Tragbare Lösungen für Garten und Terrasse

  • Powerstation + Klappmodule: maximale Flexibilität, schneller Aufbau, ideal für saisonale Nutzung. Realistische PV‑Leistung meist 0,8–2,5 kWp je nach Anzahl der Faltmodule.
  • Semi‑mobile Bodenaufständerung + Inselwechselrichter: Standardmodule auf leichten Racks, Wechselrichter/Schaltschrank rollbar oder schnell lösbar montiert. Höhere Leistungen bis 5 kWp sind so praktikabler, aber weniger „tragbar“ im engeren Sinn.
  • Off‑Grid‑Inselset: Komplettsysteme mit Victron‑ oder ähnlichen Komponenten für dauerhaften autarken Betrieb am Gartenhaus. Mobilität ist hier vorrangig „demontierbar“ statt „tragbar“. Wichtig sind Aufstellwinkel, Verschattung und Sicherheit. In Deutschland erzielt eine gut ausgerichtete 5‑kWp‑Anlage grob 4.500–5.500 kWh Strom im Jahr; im Garten mit suboptimaler Lage fällt der Ertrag entsprechend geringer aus.

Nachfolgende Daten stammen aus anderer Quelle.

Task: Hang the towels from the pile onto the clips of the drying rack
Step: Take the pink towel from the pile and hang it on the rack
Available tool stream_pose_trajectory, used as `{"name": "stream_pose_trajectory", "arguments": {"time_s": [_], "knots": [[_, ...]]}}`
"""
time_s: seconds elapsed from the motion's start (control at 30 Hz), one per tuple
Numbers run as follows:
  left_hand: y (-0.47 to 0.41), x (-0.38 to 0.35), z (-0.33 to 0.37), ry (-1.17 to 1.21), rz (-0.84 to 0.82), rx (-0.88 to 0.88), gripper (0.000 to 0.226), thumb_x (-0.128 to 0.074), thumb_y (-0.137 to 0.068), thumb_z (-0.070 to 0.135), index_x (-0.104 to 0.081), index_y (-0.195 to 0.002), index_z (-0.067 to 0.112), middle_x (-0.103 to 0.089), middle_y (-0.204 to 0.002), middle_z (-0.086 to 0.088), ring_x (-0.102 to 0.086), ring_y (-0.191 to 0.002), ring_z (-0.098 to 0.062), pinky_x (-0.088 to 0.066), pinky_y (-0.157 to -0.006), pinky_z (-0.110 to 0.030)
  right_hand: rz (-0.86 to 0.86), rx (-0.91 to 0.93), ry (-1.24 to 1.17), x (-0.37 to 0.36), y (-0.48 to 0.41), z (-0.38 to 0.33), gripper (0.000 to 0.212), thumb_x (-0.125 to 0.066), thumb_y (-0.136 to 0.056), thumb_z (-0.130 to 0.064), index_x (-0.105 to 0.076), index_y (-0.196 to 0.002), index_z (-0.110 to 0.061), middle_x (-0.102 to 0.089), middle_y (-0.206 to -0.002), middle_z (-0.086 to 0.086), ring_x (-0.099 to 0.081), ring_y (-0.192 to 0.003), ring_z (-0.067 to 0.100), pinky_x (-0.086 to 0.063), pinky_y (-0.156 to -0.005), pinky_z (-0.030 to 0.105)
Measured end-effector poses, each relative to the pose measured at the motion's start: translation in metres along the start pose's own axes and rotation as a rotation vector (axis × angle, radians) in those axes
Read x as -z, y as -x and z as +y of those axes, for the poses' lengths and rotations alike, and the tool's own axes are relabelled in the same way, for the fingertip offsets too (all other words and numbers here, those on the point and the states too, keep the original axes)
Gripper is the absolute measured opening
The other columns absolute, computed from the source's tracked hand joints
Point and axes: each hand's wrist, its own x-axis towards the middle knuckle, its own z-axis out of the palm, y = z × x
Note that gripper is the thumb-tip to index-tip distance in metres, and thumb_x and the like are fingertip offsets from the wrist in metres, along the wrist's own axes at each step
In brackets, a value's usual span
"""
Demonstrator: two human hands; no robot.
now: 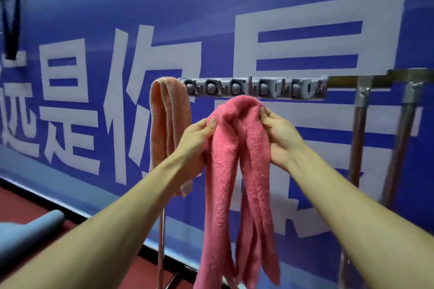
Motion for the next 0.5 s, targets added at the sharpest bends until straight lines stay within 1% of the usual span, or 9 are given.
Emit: {"name": "stream_pose_trajectory", "arguments": {"time_s": [0.1, 0.13, 0.2, 0.23, 0.27, 0.33, 0.4, 0.43, 0.5], "knots": [[-0.030, 0.026, 0.007, 0.008, 0.071, -0.045, 0.019, -0.046, -0.100, 0.018, -0.059, -0.101, 0.005, -0.063, -0.054, 0.002, -0.054, -0.039, -0.005, -0.045, -0.040, -0.015, 0.022, -0.026, -0.024, -0.014, -0.044, 0.024, 0.020, -0.043, -0.100, -0.016, -0.062, -0.097, -0.011, -0.065, -0.088, 0.014, -0.063, -0.071, 0.021, -0.058, -0.066, 0.033], [-0.040, 0.034, 0.011, 0.004, 0.088, -0.063, 0.018, -0.047, -0.099, 0.019, -0.059, -0.100, 0.006, -0.063, -0.055, 0.002, -0.054, -0.040, -0.005, -0.045, -0.040, -0.015, 0.023, -0.029, -0.038, -0.020, -0.058, 0.030, 0.020, -0.043, -0.100, -0.016, -0.062, -0.097, -0.012, -0.065, -0.089, 0.014, -0.064, -0.068, 0.021, -0.058, -0.064, 0.033], [-0.060, 0.051, 0.022, -0.020, 0.120, -0.093, 0.017, -0.051, -0.097, 0.023, -0.061, -0.099, 0.009, -0.066, -0.064, -0.001, -0.059, -0.049, -0.008, -0.050, -0.047, -0.019, 0.035, -0.029, -0.070, -0.033, -0.085, 0.038, 0.020, -0.045, -0.100, -0.016, -0.064, -0.093, -0.014, -0.067, -0.087, 0.014, -0.066, -0.061, 0.019, -0.058, -0.061, 0.033], [-0.071, 0.059, 0.027, -0.050, 0.134, -0.106, 0.016, -0.054, -0.096, 0.024, -0.063, -0.098, 0.011, -0.067, -0.068, -0.002, -0.060, -0.053, -0.009, -0.052, -0.051, -0.021, 0.045, -0.028, -0.082, -0.040, -0.098, 0.041, 0.020, -0.046, -0.099, -0.016, -0.065, -0.092, -0.015, -0.067, -0.086, 0.014, -0.067, -0.062, 0.019, -0.058, -0.063, 0.033], [-0.082, 0.066, 0.031, -0.079, 0.143, -0.121, 0.016, -0.055, -0.095, 0.025, -0.064, -0.098, 0.012, -0.067, -0.071, -0.001, -0.061, -0.057, -0.010, -0.052, -0.055, -0.023, 0.049, -0.024, -0.092, -0.047, -0.109, 0.044, 0.019, -0.048, -0.099, -0.016, -0.066, -0.093, -0.016, -0.068, -0.089, 0.014, -0.068, -0.065, 0.020, -0.058, -0.067, 0.035], [-0.101, 0.073, 0.042, -0.130, 0.158, -0.156, 0.016, -0.054, -0.096, 0.025, -0.064, -0.098, 0.012, -0.068, -0.070, 0.002, -0.061, -0.059, -0.007, -0.052, -0.057, -0.022, 0.060, -0.013, -0.090, -0.060, -0.130, 0.049, 0.016, -0.052, -0.096, -0.016, -0.068, -0.101, -0.016, -0.069, -0.102, 0.016, -0.068, -0.083, 0.026, -0.056, -0.083, 0.042], [-0.117, 0.077, 0.052, -0.187, 0.176, -0.207, 0.017, -0.053, -0.097, 0.023, -0.062, -0.095, 0.009, -0.066, -0.060, 0.006, -0.059, -0.049, -0.003, -0.049, -0.049, -0.018, 0.121, -0.012, -0.110, -0.073, -0.149, 0.053, 0.019, -0.059, -0.092, -0.015, -0.068, -0.108, -0.014, -0.067, -0.115, 0.019, -0.065, -0.103, 0.033, -0.051, -0.095, 0.049], [-0.124, 0.078, 0.056, -0.228, 0.195, -0.227, 0.019, -0.054, -0.097, 0.024, -0.063, -0.094, 0.008, -0.066, -0.060, 0.006, -0.059, -0.049, -0.003, -0.050, -0.049, -0.019, 0.154, -0.017, -0.128, -0.078, -0.157, 0.056, 0.019, -0.063, -0.089, -0.016, -0.069, -0.108, -0.014, -0.066, -0.118, 0.018, -0.064, -0.109, 0.033, -0.050, -0.097, 0.050], [-0.141, 0.082, 0.061, -0.337, 0.275, -0.251, 0.022, -0.056, -0.096, 0.027, -0.066, -0.098, 0.008, -0.068, -0.073, -0.001, -0.061, -0.060, -0.010, -0.056, -0.060, -0.026, 0.209, -0.034, -0.143, -0.088, -0.169, 0.060, 0.015, -0.068, -0.086, -0.019, -0.072, -0.100, -0.017, -0.068, -0.115, 0.015, -0.065, -0.106, 0.031, -0.051, -0.094, 0.051]]}}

Welche Faktoren beeinflussen den Preis?

  • PV‑Leistung und Modultyp: Faltmodule sind teurer pro Watt als Standardmodule, bieten aber Mobilität.
  • Wechselrichterleistung: 2–5 kW Dauerleistung verteuert das System; reine Powerstations sind bequem, modulare Inselwechselrichter oft skalierbarer.
  • Speicherkapazität: Größere LiFePO4‑Akkus (z. B. 5–10 kWh) treiben die Kosten stark.
  • Portabilität: leichte Racks, Trolleys, wetterfeste Gehäuse und Schnellstecker erhöhen den Preis pro Watt.
  • Installation vs. Eigenbau: Fachmontage, Erdung und Schutzkomponenten verursachen Mehrkosten, erhöhen aber Sicherheit.
  • Zertifikate/Normen: Komponenten mit relevanten CE/VDE‑Prüfungen sind Pflicht für sicheren Einsatz und wirken sich auf den Preis aus.

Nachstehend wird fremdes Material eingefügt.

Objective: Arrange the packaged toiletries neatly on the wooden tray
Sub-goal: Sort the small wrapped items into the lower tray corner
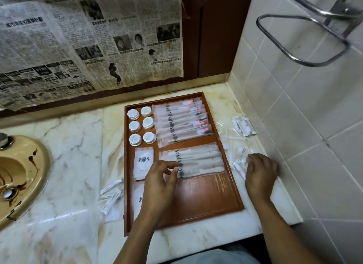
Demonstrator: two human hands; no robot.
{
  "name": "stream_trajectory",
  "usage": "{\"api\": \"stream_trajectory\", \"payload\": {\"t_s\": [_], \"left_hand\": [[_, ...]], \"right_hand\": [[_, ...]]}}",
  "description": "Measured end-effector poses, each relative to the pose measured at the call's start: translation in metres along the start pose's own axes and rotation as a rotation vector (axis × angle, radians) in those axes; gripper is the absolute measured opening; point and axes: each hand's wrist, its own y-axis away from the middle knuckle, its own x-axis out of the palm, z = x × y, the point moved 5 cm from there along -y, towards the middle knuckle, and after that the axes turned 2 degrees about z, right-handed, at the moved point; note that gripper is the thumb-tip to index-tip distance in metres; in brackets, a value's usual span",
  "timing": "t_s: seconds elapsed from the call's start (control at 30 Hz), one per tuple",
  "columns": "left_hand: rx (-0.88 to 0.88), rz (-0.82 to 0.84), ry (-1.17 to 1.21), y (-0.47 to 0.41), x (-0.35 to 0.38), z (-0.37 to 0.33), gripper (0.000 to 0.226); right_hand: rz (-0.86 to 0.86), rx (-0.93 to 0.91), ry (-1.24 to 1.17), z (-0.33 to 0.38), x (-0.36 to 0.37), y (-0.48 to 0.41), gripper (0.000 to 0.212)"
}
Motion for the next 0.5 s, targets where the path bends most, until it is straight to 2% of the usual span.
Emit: {"api": "stream_trajectory", "payload": {"t_s": [0.13, 0.27, 0.37, 0.5], "left_hand": [[0.014, 0.025, -0.008, -0.001, 0.013, -0.008, 0.015], [0.044, 0.05, -0.003, -0.004, 0.025, -0.023, 0.015], [0.065, 0.079, 0.001, -0.008, 0.037, -0.035, 0.014], [0.038, 0.131, 0.042, -0.015, 0.058, -0.048, 0.016]], "right_hand": [[-0.035, 0.02, -0.132, -0.01, 0.001, -0.003, 0.021], [-0.065, 0.129, -0.246, -0.007, -0.005, -0.001, 0.013], [-0.068, 0.267, -0.404, -0.008, -0.013, -0.003, 0.013], [-0.032, 0.603, -0.711, -0.01, -0.018, -0.004, 0.014]]}}
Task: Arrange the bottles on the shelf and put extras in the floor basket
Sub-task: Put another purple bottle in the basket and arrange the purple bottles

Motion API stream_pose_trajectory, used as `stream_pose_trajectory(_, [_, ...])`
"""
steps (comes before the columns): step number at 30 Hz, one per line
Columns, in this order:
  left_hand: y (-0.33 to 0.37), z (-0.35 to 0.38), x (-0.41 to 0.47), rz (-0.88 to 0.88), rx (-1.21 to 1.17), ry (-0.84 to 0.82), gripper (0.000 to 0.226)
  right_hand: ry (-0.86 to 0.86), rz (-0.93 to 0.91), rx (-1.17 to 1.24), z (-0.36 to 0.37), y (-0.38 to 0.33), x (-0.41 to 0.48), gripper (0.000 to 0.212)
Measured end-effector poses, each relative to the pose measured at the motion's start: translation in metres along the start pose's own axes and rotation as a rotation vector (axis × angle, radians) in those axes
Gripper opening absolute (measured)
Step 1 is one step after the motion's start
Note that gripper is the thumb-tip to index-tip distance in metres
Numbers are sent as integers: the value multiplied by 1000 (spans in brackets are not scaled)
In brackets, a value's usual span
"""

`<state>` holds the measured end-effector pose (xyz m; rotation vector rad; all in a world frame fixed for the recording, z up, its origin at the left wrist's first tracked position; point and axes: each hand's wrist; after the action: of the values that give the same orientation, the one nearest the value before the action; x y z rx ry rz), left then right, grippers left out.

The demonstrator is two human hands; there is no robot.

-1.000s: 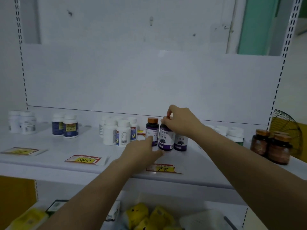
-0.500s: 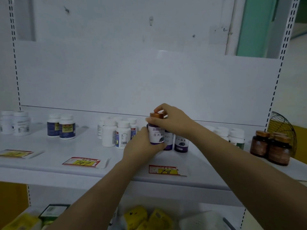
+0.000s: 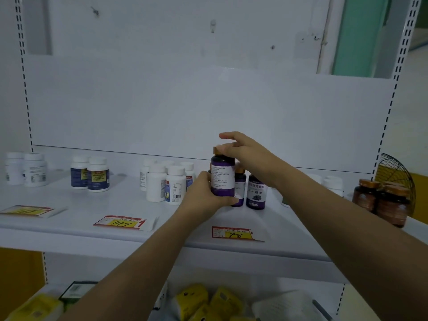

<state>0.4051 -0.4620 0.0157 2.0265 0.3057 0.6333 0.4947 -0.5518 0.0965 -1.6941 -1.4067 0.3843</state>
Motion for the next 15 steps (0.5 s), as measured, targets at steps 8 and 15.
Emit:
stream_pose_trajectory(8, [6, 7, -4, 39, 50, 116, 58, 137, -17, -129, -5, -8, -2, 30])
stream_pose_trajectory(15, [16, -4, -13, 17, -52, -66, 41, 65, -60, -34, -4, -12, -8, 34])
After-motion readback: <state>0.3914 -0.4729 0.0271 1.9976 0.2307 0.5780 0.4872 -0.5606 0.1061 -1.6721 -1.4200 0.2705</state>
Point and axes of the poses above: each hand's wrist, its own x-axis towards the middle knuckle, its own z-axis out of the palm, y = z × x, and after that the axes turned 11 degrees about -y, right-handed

5‑kW‑Solaranlage: aktueller Kostenüberblick

Was kostet eine komplette 5‑kW‑Solaranlage? Grobe Anhaltspunkte für Deutschland: Semi‑mobile Sets mit 1–2,5 kWp Klappmodulen plus 2–5 kWh Speicher liegen meist bei etwa 3.000–7.000 €. Ein 5‑kWp‑Boden‑ oder Garten‑Set mit Standardmodulen ohne Speicher kostet häufig ca. 6.000–9.000 €; mit 5–10 kWh Speicher eher 10.000–18.000 €, abhängig von Marke, Montage und Zubehör. Reine Powerstation‑Bündel mit mehreren Faltmodulen bewegen sich – je nach Leistung – zwischen 2.800 und 8.000 €. Diese Werte sind als Schätzungen zu verstehen und variieren nach Verfügbarkeit, Ausstattung und Lieferant.

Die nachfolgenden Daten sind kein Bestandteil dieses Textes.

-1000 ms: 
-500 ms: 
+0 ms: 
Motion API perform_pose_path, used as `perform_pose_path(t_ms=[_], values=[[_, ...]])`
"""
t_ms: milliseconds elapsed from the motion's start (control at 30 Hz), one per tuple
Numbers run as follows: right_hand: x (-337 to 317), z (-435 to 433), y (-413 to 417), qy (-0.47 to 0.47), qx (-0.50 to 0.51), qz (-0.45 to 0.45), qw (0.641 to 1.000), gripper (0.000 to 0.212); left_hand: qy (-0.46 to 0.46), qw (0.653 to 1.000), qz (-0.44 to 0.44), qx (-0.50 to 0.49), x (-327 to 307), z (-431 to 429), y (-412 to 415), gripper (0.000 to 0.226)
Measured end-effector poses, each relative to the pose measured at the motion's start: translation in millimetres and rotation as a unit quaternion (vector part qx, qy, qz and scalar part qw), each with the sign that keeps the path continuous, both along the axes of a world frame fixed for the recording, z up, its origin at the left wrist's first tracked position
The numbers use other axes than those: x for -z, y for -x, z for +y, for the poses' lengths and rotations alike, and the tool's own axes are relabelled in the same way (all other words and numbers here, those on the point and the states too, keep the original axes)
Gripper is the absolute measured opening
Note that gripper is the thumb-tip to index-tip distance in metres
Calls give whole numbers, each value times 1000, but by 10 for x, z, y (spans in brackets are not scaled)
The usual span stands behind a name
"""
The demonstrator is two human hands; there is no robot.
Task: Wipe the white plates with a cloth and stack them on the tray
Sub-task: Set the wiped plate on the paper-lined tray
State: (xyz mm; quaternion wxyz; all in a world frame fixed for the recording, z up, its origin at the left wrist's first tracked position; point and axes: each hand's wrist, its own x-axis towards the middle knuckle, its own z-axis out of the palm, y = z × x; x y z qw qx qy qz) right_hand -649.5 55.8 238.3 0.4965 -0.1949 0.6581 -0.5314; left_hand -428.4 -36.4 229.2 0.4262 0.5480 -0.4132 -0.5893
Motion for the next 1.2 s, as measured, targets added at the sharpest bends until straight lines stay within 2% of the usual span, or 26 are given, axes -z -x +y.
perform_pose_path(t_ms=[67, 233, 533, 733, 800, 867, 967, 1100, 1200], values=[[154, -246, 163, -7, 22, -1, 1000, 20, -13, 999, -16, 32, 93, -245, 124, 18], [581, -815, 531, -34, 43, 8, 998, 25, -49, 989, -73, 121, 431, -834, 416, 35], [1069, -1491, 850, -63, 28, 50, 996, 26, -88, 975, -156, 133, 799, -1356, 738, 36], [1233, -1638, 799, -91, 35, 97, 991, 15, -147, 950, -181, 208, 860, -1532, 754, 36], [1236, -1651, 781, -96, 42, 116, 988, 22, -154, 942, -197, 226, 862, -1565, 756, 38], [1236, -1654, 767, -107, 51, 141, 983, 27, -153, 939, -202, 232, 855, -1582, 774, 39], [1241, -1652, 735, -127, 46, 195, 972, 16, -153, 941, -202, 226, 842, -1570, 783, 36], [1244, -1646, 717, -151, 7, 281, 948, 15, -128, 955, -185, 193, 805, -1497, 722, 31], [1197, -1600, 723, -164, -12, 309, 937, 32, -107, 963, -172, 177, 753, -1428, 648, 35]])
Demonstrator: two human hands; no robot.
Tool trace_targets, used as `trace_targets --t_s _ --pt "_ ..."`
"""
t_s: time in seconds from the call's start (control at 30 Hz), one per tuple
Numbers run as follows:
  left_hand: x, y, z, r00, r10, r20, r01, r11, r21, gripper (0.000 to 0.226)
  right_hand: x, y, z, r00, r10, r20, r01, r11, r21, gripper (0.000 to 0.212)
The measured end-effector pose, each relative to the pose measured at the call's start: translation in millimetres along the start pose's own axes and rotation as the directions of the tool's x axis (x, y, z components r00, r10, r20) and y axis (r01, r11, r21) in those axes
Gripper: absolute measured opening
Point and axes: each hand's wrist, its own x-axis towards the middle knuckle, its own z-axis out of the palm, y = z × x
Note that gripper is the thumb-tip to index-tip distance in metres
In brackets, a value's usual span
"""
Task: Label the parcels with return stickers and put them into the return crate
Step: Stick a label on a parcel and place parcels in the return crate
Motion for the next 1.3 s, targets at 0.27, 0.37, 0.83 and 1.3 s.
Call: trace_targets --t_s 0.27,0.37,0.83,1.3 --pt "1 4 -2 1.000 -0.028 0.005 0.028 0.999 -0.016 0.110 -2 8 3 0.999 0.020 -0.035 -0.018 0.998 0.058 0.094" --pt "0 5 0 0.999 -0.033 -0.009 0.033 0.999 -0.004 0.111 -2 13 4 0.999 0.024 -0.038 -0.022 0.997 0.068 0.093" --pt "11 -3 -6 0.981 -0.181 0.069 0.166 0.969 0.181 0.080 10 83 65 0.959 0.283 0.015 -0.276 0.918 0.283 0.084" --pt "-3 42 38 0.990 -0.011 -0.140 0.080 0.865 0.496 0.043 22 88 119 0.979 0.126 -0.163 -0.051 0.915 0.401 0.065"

Beispiele realer Anbieter und Produkte mit groben Kostenspannen in Deutschland:


Produkt/Dienstleistung Anbieter Kostenschätzung
5‑kWp PV‑Komplettset (Bodenaufständerung, ohne Speicher) GreenAkku ca. 6.000–9.000 €
Inselanlage ~5 kW (Victron‑basiert, konfigurierbar) Offgridtec ca. 7.000–12.000 €+
DELTA Pro + 6×400‑W Faltmodule (AC 3,6 kW, mobil) EcoFlow ca. 6.000–8.000 €
AC300 + B300 + 6×420‑W PV‑Bundle (modular, mobil) BLUETTI ca. 5.000–7.000 €
Explorer 2000 Pro + 4×200‑W Faltmodule (kompakt) Jackery ca. 2.800–3.800 €

Preise, Tarife oder Kostenschätzungen in diesem Artikel basieren auf den neuesten verfügbaren Informationen, können sich jedoch im Laufe der Zeit ändern. Eine eigenständige Recherche wird vor finanziellen Entscheidungen empfohlen.

Fazit

Eine „tragbare 5‑kW‑Solaranlage für Garten & Terrasse“ ist in der Realität meist ein semi‑mobiles System: entwerfbar, schnell auf‑ und abbaubar, aber nicht vollständig handlich bei voller 5‑kW‑Leistung. Wer maximale Mobilität wünscht, kombiniert Powerstation und Faltmodule und akzeptiert geringere PV‑Leistung. Wer nahe an 5 kWp heran möchte, setzt auf leichte Bodenracks mit Standardmodulen plus Inseltechnik. Preislich bestimmen vor allem Speicherkapazität, Wechselrichterleistung und Modultyp das Budget. Mit sorgfältiger Planung lassen sich solide, sichere und flexible Lösungen für den Einsatz im Garten umsetzen.